For a long time, circuit delay, area cost and power dissipation have been major optimization objectives in designing integrated circuit chips. In general, faster circuits suffer from the higher area/power penalty. One interesting question is that for a specific circuit, how much additional area and/or power is required per unit delay improvement, or to what extent the timing performance degrades when the area and/or power is reduced by one unit. The answer is strongly related to non-critical paths of a circuit, since the delay penalty caused by area/power improvement of logic modules on non-critical paths will not necessarily increase circuit delay.
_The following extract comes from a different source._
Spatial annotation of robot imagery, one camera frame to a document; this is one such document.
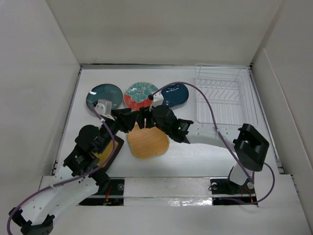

From a timing standpoint, non-critical paths can be characterized by timing *slack* of their constituent logic modules. Experience shows that circuit implementations with same delay, area and/or power can have totally different module slacks. Also, traditional optimization approaches do not directly deal with slack. This motivates us to take a closer look at slack and to devise an effective way of measuring it. From the typical gate-level optimization tradeoff curve of delay and area/power, the logic module with smaller area/power has longer delay. The slack for a module provides an upper bound of its delay increase without violating timing constraints and, hence, represents a "potential" capability of obtaining area/power reduction. On the other hand, at physical level, slack can be interpreted as a measure of wiring "freedom" (opposed to delay "constraints") in timing-driven placement and routing. and hence as a predictor of final circuit timing.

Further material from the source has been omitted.